Reputation: 635
My system is a TomCat 7 server running on Ubuntu talking to a MongoDB cluster running in CentOS. We have this on AWS and it is working just fine.
I recently brought up the exact same thing on Azure and we are having constant, seemingly random timeouts when the tomcat app tries to query MongoDB. A typical error is:
Jan 31 08:13:54 catalina.out: Jan 31, 2014 4:14:09 PM com.mongodb.DBPortPool gotError
Jan 31 08:13:54 catalina.out: WARNING: emptying DBPortPool to xxx.cloudapp.net/xxx.xxx.xxx.xxx:21191 b/c of error
Jan 31 08:13:54 catalina.out: java.net.SocketException: Connection timed out
Jan 31 08:13:54 catalina.out: at java.net.SocketInputStream.socketRead0(Native Method)
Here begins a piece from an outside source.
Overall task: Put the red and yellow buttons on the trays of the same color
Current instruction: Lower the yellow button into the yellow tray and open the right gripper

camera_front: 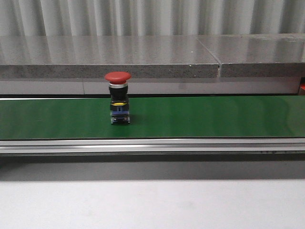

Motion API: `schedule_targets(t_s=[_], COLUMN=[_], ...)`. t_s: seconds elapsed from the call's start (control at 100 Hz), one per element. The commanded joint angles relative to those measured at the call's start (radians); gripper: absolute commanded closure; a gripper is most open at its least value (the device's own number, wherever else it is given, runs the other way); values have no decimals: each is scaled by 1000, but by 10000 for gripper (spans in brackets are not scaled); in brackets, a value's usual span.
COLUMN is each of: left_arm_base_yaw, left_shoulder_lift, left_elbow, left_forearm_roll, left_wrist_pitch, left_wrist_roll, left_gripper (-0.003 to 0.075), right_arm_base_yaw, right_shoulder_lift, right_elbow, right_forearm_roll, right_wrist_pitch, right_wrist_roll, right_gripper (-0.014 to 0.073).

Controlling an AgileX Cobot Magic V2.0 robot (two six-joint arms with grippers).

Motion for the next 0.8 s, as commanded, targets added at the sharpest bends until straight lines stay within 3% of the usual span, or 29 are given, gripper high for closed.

Jan 31 08:13:54 catalina.out: at java.net.SocketInputStream.read(SocketInputStream.java:146)
Jan 31 08:13:54 catalina.out: at java.io.BufferedInputStream.fill(BufferedInputStream.java:235)
Jan 31 08:13:54 catalina.out: at java.io.BufferedInputStream.read1(BufferedInputStream.java:275)
Jan 31 08:13:54 catalina.out: at java.io.BufferedInputStream.read(BufferedInputStream.java:334)
Jan 31 08:13:54 catalina.out: at org.bson.io.Bits.readFully(Bits.java:46)
Jan 31 08:13:54 catalina.out: at org.bson.io.Bits.readFully(Bits.java:33)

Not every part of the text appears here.